In spite of my efforts, I don’t believe most internet users think critically about the source of their news. If someone they love or trust reposts a story, then surely that story can also be trusted. Contrarily, if they read a repost by someone whose political views they already disagree with, it’s easy to dismiss the article – or rather the headline, since who has time to read articles before posting a comment?

People believe what suits their ideology, their worldview. Trump supporters wanted to see Clinton as a crooked corporate shill, and an embodiment of the government’s lack of empathy for working-class Americans. And Clinton supporters wanted to believe that Trump was a buffoon, a joke candidate whose unsuitability for the job would be apparent to all voters. I confess to being guilty of the latter fallacy: before the election, I would often scan political links to see what dumb, offensive bullshit Trump’s done lately, because I craved the schadenfreude of watching the bully topple onto his butt.

But who’s freuding now? Conservative pundits are having a field day, watching as liberal lemmings scurry to lob one another off cliffs. Which demographic betrayed us worst? Were the Bernie Bros part of the problem, or was their way the right way? Are liberals justified in calling all Trump followers bigots, or should we seek common ground with the misunderstood white middle class who elected him? After weathering the schisms in the Republican establishment, it must be satisfying for the right to watch the left crumble – though if they were paying attention, they’d know our politics have been dividing us for quite some time now.

When we’re vulnerable and scared, we grasp even faster for appealing half-truths. The best current example is the supposed electoral college loophole, which liberals would see used to defeat Trump at the eleventh hour. It’s essentially impossible, but then, that’s what we thought about Trump’s electoral win, right? Unfortunately, with their nerves so frayed, some liberals are resorting to pejoratives, vulgarities, and threats – all in the name of protecting America from a president whose platform consisted of exactly those three things.

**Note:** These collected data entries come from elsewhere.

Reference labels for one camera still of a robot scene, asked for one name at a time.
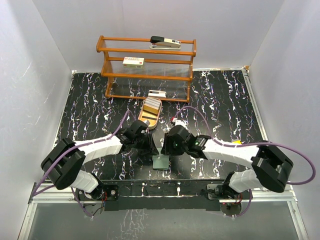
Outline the mint green card holder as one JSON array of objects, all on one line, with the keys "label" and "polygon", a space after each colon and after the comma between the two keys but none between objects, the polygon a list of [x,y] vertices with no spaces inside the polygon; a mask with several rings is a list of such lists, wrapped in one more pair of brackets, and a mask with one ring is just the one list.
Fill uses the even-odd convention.
[{"label": "mint green card holder", "polygon": [[152,157],[152,168],[154,170],[168,170],[170,166],[170,157],[168,155],[154,155]]}]

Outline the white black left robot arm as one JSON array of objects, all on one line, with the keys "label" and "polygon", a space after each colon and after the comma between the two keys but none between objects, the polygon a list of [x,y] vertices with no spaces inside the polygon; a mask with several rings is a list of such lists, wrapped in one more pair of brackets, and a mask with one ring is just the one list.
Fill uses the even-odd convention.
[{"label": "white black left robot arm", "polygon": [[86,192],[93,200],[103,195],[103,187],[96,176],[82,170],[82,166],[92,160],[115,156],[131,149],[140,155],[159,154],[149,121],[135,120],[130,127],[120,128],[115,134],[76,143],[70,138],[62,139],[41,163],[41,169],[58,190],[68,187]]}]

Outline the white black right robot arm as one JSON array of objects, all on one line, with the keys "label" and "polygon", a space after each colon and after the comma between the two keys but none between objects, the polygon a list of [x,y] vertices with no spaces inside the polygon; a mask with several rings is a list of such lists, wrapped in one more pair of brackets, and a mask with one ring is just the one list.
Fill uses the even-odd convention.
[{"label": "white black right robot arm", "polygon": [[294,166],[270,143],[250,145],[218,141],[208,135],[194,136],[182,125],[175,125],[165,133],[161,153],[167,156],[187,154],[195,159],[223,160],[246,167],[242,172],[229,173],[223,185],[217,188],[219,195],[230,199],[255,188],[282,193]]}]

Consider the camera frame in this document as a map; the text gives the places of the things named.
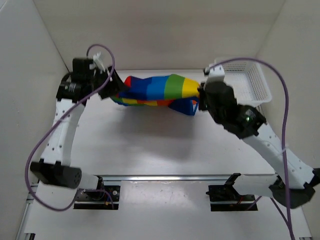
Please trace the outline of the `rainbow striped shorts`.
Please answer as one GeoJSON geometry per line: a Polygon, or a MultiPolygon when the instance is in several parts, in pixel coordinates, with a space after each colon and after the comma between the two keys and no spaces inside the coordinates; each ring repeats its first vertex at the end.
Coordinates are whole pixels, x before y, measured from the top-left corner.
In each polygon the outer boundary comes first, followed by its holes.
{"type": "Polygon", "coordinates": [[[200,84],[177,74],[138,78],[128,76],[124,84],[128,90],[111,99],[126,107],[168,107],[187,116],[194,116],[199,103],[200,84]]]}

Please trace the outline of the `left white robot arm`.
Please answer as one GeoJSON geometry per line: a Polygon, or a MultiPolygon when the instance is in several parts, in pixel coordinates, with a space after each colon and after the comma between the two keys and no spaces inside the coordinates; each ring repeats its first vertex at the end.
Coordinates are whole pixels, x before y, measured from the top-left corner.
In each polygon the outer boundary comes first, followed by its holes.
{"type": "Polygon", "coordinates": [[[80,101],[95,90],[105,99],[127,87],[111,67],[104,67],[98,54],[92,58],[74,58],[72,69],[62,78],[57,90],[54,117],[57,127],[49,134],[40,160],[31,162],[30,171],[45,185],[87,189],[93,200],[100,200],[105,194],[101,178],[71,166],[76,128],[87,104],[80,101]]]}

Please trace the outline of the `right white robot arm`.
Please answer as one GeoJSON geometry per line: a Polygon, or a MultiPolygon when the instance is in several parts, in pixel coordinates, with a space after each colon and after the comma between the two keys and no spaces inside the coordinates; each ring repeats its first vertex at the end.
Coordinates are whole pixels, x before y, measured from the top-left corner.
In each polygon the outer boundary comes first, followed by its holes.
{"type": "Polygon", "coordinates": [[[202,82],[199,109],[252,147],[273,168],[274,174],[234,173],[207,192],[216,201],[239,200],[245,195],[275,199],[290,209],[308,203],[320,183],[320,170],[306,165],[291,150],[283,149],[266,118],[253,106],[238,104],[231,86],[223,81],[202,82]]]}

Since I emerged from my bunker into the post-apocalyptic social media landscape, I’ve clicked on many links and read many articles – some authoritative, some bunk. Understandably, there have not been many writers able to describe a clear path forward for progressive humanists who still oppose Trump and the Republican agenda.

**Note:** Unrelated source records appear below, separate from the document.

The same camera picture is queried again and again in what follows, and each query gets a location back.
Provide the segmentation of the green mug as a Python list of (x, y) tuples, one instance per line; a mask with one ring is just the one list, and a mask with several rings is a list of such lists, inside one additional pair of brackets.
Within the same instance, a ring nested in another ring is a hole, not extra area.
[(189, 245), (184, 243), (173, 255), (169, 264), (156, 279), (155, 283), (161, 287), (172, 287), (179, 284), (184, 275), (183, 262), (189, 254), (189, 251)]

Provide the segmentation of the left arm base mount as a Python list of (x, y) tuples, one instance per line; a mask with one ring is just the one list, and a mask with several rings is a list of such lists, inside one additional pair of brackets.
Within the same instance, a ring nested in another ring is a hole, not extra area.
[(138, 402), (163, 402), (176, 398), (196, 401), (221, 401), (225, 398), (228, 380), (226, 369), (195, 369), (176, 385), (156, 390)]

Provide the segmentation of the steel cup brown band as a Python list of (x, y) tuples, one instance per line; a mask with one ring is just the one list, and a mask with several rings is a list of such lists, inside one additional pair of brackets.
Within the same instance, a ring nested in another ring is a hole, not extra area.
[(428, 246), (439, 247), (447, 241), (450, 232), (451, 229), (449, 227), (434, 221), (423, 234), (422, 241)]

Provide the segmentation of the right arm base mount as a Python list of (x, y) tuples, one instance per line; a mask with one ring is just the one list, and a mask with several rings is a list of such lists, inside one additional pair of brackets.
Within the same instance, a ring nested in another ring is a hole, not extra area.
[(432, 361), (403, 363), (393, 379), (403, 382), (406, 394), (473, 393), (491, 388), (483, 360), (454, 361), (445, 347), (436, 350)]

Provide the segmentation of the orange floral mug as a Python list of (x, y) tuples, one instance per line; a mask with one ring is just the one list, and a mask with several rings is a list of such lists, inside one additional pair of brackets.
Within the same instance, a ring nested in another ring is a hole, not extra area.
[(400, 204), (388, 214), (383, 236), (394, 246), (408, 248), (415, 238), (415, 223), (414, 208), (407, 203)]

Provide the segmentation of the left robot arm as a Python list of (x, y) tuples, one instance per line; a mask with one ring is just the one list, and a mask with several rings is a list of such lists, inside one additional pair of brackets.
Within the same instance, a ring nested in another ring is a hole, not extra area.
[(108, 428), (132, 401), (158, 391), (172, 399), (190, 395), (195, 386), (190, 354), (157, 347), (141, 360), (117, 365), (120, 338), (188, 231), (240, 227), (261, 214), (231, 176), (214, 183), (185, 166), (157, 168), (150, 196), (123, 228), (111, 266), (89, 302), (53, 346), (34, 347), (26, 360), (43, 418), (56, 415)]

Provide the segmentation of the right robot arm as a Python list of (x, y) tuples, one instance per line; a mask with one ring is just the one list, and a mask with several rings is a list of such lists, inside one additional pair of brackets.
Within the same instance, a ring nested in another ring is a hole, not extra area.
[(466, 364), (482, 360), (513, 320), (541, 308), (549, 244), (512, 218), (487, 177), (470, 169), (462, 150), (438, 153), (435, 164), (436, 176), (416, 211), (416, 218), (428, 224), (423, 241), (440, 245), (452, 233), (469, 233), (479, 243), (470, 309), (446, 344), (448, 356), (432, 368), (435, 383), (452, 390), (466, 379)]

The closest I could find to an inspiring manifesto was an article shared by a friend: Charles Eisenstein’s “Of Hate, Grief, and a New Story.” I like the way it describes the current cultural upheavals in narrative terms – “when even the custodians of the [old] story no longer believe the story, you know its days are numbered.” Eisenstein sees the approaching “space between stories” as an opportunity to craft a new ideology, and with it a new political movement, even a new age.

Sadly, the author’s vision of a “new age” is couched in “New Age” language sure to alienate conservatives and middling liberals alike.

See how easy it was for me to trash an article in under 140 characters? A Tweet is just a thesis without a supporting argument; a Facebook share is the opposite. And if you’ve read this far into my article, you’re part of the online minority. What can we do next, to slow the rise of internet fascism? Unplug. Meet in groups – in person – where facts and opinions can be probed in productive and respectful ways. Where empathy is a more likely outcome.

For those who stay online, let’s learn to be critical. Back our own ideas with facts, and fact-check our links. Have faith that, even in a time when lies can get you elected, the truth still has meaning.